EĞİTİM - 22 Nisan 2025 Salı 11:54

Matematikte Sınır Tanımayanlar Akdeniz Üniversitesi’nde ödüllerini aldı

A
A
A
Matematikte Sınır Tanımayanlar Akdeniz Üniversitesi’nde ödüllerini aldı

Türkiye’nin en uzun soluklu matematik yarışması, genç zihinleri buluşturdu. Akdeniz Üniversitesi’nin 29 yıldır düzenlediği Ulusal Antalya Matematik Olimpiyatları, bu yıl 20 ülkeden 6 bin öğrencinin katılımıyla uluslararası bir şölene dönüştü.


Akdeniz Üniversitesi’nin düzenlediği, matematik alanında Türkiye’nin en uzun soluklu etkinliklerinden olan Ulusal Antalya Matematik Olimpiyatları’nın 29’uncusu tamamlandı. 20 farklı ülkeden katılımcının kıyasıya mücadele ettiği olimpiyatta, kazananlar düzenlenen törenle açıklandı. Törende derece giren öğrencilere madalyaları verilirken, puan sıralamasına göre her sınıftan en başarılı ilk üç öğrenciye Türkiye Zeki ve Dahi Çocukları Eğitim Vakfı ile An Yayıncılık tarafından para ödülü verildi.



20 ülkeden 6 bin öğrenci katıldı


Programın açılış konuşmasını gerçekleştiren Ulusal Antalya Matematik Olimpiyatları Organizatörü, UAMO Organizasyon Komitesi Başkanı Prof.
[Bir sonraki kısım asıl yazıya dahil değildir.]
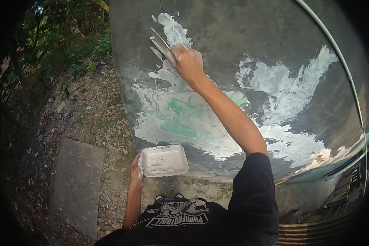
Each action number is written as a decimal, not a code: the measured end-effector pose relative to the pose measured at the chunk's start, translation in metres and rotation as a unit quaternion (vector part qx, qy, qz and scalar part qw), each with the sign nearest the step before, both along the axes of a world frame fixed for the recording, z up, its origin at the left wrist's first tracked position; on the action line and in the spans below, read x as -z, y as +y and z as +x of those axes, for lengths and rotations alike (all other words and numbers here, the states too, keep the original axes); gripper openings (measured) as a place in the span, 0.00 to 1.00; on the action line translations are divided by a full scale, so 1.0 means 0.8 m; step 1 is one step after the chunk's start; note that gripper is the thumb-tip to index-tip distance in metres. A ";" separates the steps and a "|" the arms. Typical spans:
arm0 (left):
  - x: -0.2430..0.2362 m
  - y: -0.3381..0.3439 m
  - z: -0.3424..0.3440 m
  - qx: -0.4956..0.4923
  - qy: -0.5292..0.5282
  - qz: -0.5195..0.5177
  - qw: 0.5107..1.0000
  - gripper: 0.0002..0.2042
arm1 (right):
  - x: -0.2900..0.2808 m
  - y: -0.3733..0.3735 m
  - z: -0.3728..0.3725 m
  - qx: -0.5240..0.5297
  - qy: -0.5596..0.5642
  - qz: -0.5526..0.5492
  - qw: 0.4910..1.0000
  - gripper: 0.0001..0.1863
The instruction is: Apply wall putty to a concrete wall using a scraper.
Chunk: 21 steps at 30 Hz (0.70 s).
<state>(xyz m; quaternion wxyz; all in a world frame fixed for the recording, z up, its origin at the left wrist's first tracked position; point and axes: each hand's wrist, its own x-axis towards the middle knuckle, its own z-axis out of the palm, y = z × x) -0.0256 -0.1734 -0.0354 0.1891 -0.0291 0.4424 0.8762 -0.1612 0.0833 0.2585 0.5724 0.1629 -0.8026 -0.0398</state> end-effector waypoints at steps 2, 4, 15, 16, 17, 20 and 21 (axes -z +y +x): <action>0.000 0.002 0.000 0.005 0.000 0.007 1.000 0.18 | -0.014 0.003 0.008 0.025 0.005 0.006 1.000 0.11; 0.000 0.002 0.001 0.007 -0.002 0.013 1.000 0.18 | -0.028 0.007 0.018 0.048 0.000 0.012 0.999 0.09; 0.008 -0.025 0.009 -0.018 0.033 0.033 0.999 0.18 | -0.114 0.028 0.058 0.064 0.106 -0.028 0.992 0.08; 0.009 -0.027 0.010 -0.022 0.030 0.033 0.999 0.18 | -0.117 0.023 0.057 0.056 0.093 -0.042 0.993 0.09; 0.010 -0.029 0.011 -0.026 0.028 0.033 0.999 0.17 | -0.118 0.017 0.051 0.052 0.095 -0.040 0.993 0.09; 0.011 -0.035 0.014 -0.033 0.030 0.038 0.998 0.17 | -0.109 -0.012 0.025 0.000 -0.016 0.050 0.999 0.10; 0.010 -0.035 0.013 -0.032 0.034 0.040 0.998 0.17 | -0.106 -0.014 0.013 -0.015 -0.053 0.092 0.994 0.10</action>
Dr. Mustafa Özdemir, "Olimpiyatımız 1996 yılından beri yapılmakta ve her yıl büyüyerek devam etmekte. Bu yıl bu sınavı 29. kez yapıyoruz. 5. sınıftan 11. sınıfa kadar öğrenciler yarışıyor. Bu sene iki aşamalı bir sınav oldu. İlk aşama sınavına Türkiye’den 4 bin diğer ülkelerden ise 2 bin öğrenci katıldı. Bu öğrencilerden, Türkiye’den başarılı olan en başarılı bin öğrenci ile yurtdışından başarılı olan 250 öğrenci finalde yarışma hakkı elde etti. Çok zorlu bir organizasyon bu sebeple emeği geçen herkese teşekkür ediyorum." dedi.
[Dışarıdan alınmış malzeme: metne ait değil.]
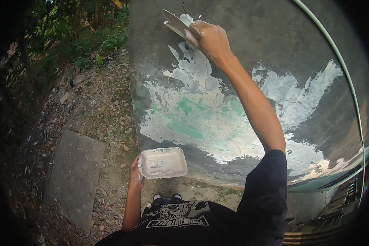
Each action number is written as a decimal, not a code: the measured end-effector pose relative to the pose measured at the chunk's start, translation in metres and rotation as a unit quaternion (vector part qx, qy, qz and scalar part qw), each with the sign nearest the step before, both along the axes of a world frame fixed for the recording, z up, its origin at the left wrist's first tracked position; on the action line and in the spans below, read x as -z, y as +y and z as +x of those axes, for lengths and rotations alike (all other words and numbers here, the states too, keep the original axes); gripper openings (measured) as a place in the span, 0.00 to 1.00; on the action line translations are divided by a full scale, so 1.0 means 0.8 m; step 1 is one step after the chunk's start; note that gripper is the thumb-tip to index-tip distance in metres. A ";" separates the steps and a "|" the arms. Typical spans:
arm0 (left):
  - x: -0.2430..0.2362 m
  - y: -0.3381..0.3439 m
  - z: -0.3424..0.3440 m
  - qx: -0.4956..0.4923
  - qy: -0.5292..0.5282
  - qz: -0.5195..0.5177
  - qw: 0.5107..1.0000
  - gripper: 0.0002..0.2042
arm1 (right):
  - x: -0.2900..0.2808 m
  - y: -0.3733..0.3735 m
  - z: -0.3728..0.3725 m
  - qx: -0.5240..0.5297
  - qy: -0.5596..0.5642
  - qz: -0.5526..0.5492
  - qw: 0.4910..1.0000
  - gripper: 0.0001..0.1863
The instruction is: Apply wall putty to a concrete wall using a scraper.
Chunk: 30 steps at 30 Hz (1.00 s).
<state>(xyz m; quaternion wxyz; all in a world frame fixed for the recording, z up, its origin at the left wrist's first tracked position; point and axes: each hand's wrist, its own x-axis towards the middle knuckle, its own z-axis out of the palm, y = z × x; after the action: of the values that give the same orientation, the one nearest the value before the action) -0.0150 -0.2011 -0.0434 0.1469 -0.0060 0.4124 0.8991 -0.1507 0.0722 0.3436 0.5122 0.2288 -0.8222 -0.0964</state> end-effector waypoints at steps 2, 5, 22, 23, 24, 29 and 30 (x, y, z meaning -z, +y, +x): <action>0.002 -0.001 0.001 -0.010 -0.017 -0.015 1.000 0.17 | 0.003 -0.007 -0.017 0.067 -0.051 0.037 0.996 0.09; -0.001 0.001 0.003 -0.007 -0.022 -0.029 0.999 0.18 | -0.022 0.002 -0.026 0.050 -0.034 0.013 0.998 0.10; 0.002 0.002 -0.010 -0.005 -0.015 -0.006 1.000 0.20 | -0.051 0.000 -0.036 -0.011 -0.021 -0.176 0.984 0.17; 0.001 0.003 -0.011 -0.002 -0.013 -0.010 1.000 0.19 | -0.045 -0.001 -0.049 0.005 -0.003 -0.162 0.987 0.17; 0.000 0.006 -0.013 0.000 -0.010 -0.010 1.000 0.19 | -0.043 0.001 -0.058 0.021 0.017 -0.147 0.989 0.17; 0.011 0.013 -0.015 -0.008 -0.002 -0.015 1.000 0.17 | -0.062 0.038 -0.057 -0.001 0.146 -0.117 0.982 0.16; 0.013 0.010 -0.013 -0.010 -0.005 -0.016 1.000 0.17 | -0.070 0.038 -0.047 0.010 0.162 -0.123 0.979 0.16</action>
<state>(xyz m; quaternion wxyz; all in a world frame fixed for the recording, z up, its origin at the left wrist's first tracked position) -0.0250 -0.1935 -0.0535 0.1401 -0.0167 0.4262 0.8935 -0.1883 0.1026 0.3997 0.6619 0.1376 -0.7359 -0.0357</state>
Geleceğin bilim insanları yetişiyor


Ulusal Antalya Matematik Olimpiyatı’nın kurucusu Prof. Dr. İlham Aliyev ise matematiğin önemine dikkat çekerek, "Tüm teknolojik gelişmelerin arka planında büyük matematik keşifler duruyor. Bu matematik keşifleri yapan kişilerde sıradan matematikçiler değil üstün yetenekli matematikçilerdir. Üstün yetenekli matematikçiler ise tabiri caiz ise gökten zembille düşmüyorlar. Onlar okuldan; ilkokulda, ortaokulda, lisede yetişiyorlar. Sizlerin içinden yetişiyorlar. Geleceğin bilim insanları da sizlerin içinde şu an burada ve dünyanın başka yerlerinde. Sizlerden beklenti çok büyük. Çünkü dediğim gibi büyük problemleri çözmek önce problemi doğru koymak ve çözmek için olağan üstü bir yetenek gerekiyor. O yetenekleri de zamanında bulup keşfetmek lazım. Ben çok yetenekli çocuklar gördüm. Yaklaşık 30 yıldır TÜBİTAK matematik kamplarında ders veriyorum üstün yetenekli çocuklara. Haftalarca aylarca çözemediğim soruyu 15 dakikada çözen çocuk gördüm. Yani bu yetenekler bir değerdir onları korumak lazım" diye konuştu.



Matematik sınır tanımıyor


Zorlu sınavları geride bırakan öğrencileri tebrik eden Akdeniz Üniversitesi Fen Fakültesi Dekanı Prof. Dr. Mustafa Alkan ise "Farklı ülkelerden öğrencilerimizle birlikte matematiğin sınırlarını aşan birleştirici gücüne bir kez daha şahit olduk. Farklı kültürlerden gelerek ortak bir kültür etrafında birleşen siz değerli öğrenciler, aranızdaki bu etkileşimle sadece matematiksel bilginizi değil aynı zamanda dünya görüşünüzü de zenginleştirildiniz. Aldığınız ödüller gelecekteki başarılarınızın birer göstergesi olacaktır. Ancak unutmayın ki asıl güç, önemli olan bu süreçte verdiğiniz bilgi, deneyim ve kurduğunuz değerli bağlardır. Matematik yolculuğunda başarılarınızın devamını diliyor bilimin ışığında nice güzel başarılara imza atacağınıza inanıyorum" şeklinde konuştu.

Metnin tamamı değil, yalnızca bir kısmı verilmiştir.